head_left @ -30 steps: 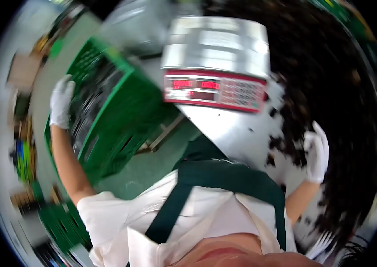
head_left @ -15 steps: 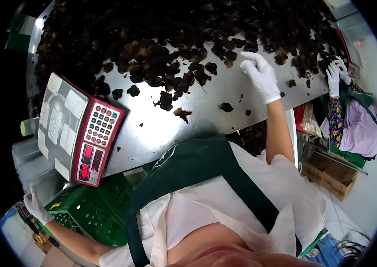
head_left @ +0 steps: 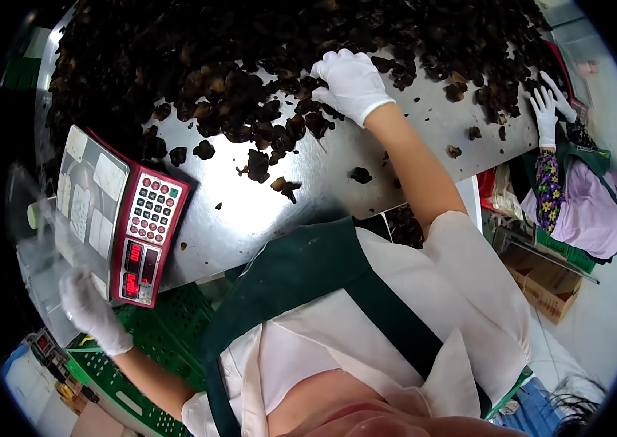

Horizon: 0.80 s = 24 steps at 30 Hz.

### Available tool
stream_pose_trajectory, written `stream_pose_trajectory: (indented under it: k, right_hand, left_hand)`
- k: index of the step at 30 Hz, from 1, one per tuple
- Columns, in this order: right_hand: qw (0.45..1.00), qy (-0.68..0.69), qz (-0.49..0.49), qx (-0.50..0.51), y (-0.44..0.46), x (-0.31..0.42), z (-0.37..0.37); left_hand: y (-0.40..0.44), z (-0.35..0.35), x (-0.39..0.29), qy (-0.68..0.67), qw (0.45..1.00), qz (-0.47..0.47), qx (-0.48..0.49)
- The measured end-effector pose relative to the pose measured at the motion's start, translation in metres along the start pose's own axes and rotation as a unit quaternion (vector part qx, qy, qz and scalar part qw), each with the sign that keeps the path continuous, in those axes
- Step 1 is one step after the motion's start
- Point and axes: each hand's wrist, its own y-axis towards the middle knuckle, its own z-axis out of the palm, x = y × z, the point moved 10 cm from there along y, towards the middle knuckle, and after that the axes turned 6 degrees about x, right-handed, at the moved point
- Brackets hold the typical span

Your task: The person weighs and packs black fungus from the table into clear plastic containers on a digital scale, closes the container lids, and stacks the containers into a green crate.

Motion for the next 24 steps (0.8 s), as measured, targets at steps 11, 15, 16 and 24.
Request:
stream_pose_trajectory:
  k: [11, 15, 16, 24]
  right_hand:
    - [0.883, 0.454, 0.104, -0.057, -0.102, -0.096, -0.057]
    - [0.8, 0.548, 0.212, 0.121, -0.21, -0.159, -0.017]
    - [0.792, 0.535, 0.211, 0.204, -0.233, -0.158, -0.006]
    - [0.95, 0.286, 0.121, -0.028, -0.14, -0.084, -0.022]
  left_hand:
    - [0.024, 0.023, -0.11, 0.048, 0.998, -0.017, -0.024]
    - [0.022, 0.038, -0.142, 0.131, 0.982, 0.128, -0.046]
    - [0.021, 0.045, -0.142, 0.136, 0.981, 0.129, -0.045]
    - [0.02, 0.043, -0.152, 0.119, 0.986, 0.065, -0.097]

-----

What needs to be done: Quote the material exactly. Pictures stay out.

Task answer:
head_left @ -30 steps: 
head_left @ -15 steps: 
head_left @ +0 steps: 

Horizon: 0.80 s = 24 steps at 30 Hz.

### Available tool
stream_pose_trajectory, written `stream_pose_trajectory: (indented under it: k, right_hand, left_hand)`
- k: index of the step at 30 Hz, from 1, one per tuple
- Columns, in this order: right_hand: qw (0.45..1.00), qy (-0.68..0.69), qz (-0.49..0.49), qx (-0.50..0.51), y (-0.44..0.46), x (-0.31..0.42), z (-0.37..0.37); left_hand: y (-0.40..0.44), z (-0.35..0.35), x (-0.39..0.29), qy (-0.68..0.67), qw (0.45..1.00), qz (-0.47..0.47), qx (-0.48..0.49)
- The measured end-effector pose relative to the pose measured at the motion's start, translation in metres along the start pose's own axes and rotation as a unit quaternion (vector part qx, qy, qz and scalar part qw), each with the sign that keeps the path continuous, in those axes
- Step 1 is one step after the motion's start
- Point and axes: each hand's wrist, its own y-axis towards the middle knuckle, its own z-axis out of the palm, x = y × z, the point moved 10 cm from there along y, towards the middle knuckle, and after that the axes turned 6 degrees about x, right-handed, at the moved point
- Brackets hold the typical span

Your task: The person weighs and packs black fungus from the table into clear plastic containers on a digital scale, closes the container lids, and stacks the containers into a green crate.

Motion for the next 24 steps (0.8 s), as measured, targets at steps 11, 15, 16 and 24.
Request:
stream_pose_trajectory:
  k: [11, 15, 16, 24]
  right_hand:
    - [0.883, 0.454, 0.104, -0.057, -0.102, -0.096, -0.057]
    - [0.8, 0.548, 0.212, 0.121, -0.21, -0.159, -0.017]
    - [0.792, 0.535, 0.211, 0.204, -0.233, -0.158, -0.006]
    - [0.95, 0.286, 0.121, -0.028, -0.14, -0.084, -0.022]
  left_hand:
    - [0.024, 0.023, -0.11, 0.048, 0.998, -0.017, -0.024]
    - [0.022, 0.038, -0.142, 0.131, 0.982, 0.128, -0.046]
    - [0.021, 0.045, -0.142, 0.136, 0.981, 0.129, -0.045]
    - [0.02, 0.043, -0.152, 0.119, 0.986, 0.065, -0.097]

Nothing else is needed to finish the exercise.